In an accompanying editorial comment, also published in JACC, Hugh Calkins (John Hopkins Hospital, Baltimore, USA) describes the analysis as “a very important study that should serve as a wake-up call to all electrophysiologists who perform AF ablation, all cardiologists who refer patients for this procedure, and all patients who are considering undergoing AF ablation”, adding: “What is clear is that AF ablation is not a benign procedure, and mortality is a very real complication of the procedure. Cheng et al have also taught us that we need to define early mortality as mortality during the index hospitalisation as well as a subsequent hospitalisation within 30 days. It is also clear that experience matters. There is no doubt that the best outcomes are obtained at high-volume hospitals by high-volume operators.”
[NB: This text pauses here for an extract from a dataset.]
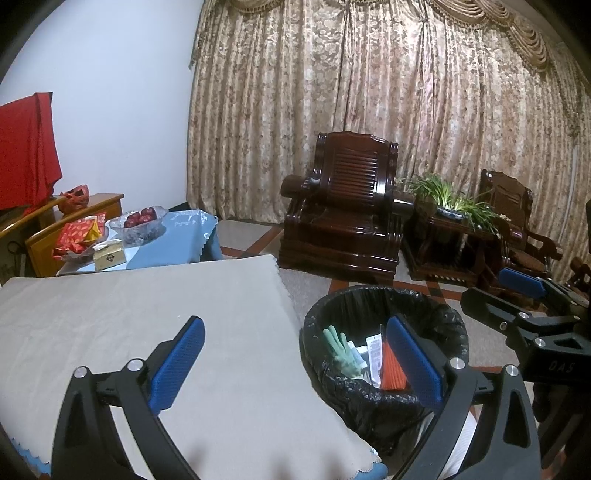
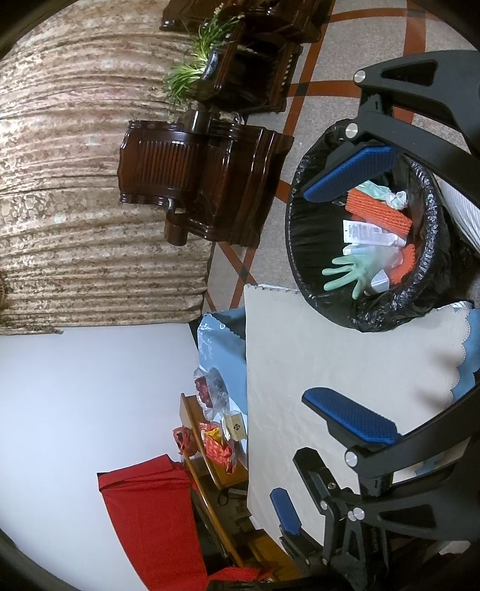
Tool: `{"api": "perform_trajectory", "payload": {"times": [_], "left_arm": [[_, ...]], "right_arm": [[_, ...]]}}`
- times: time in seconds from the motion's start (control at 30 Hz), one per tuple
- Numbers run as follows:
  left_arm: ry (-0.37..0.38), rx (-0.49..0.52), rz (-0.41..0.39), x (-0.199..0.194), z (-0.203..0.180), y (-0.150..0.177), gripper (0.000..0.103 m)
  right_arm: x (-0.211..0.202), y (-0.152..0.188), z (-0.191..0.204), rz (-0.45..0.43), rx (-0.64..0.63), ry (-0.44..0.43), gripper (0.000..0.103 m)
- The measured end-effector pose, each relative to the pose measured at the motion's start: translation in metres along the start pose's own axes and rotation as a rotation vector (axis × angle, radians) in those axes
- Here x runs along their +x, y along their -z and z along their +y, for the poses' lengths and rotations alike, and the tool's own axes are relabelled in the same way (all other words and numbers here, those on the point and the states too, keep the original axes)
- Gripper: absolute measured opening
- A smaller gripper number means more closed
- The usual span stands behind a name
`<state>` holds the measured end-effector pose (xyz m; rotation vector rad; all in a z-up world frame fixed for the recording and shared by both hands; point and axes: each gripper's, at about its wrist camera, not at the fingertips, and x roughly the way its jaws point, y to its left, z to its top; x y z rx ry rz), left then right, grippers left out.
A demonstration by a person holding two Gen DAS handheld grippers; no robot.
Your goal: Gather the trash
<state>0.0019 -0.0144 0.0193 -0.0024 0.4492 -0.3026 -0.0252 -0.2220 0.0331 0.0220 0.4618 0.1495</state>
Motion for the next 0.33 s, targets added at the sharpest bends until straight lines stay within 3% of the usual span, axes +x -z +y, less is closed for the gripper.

Jim W Cheung, the senior author of the study, told Cardiac Rhythm News; “This study offers some sobering findings. It clearly highlights the gap between the published outcomes by high volume centres in clinical trials and the outcomes seen in the real world. Efforts are needed to bridge this gap and to ensure that outcomes from AF ablation procedures performed in widespread practice match the benchmarks of efficacy and excellent safety that have been established by experienced centres. It is essential for practising clinicians to recognise that patients should be followed closely after discharge from AF ablation, as adverse events can occur late and may require timely intervention before they became life-threatening.”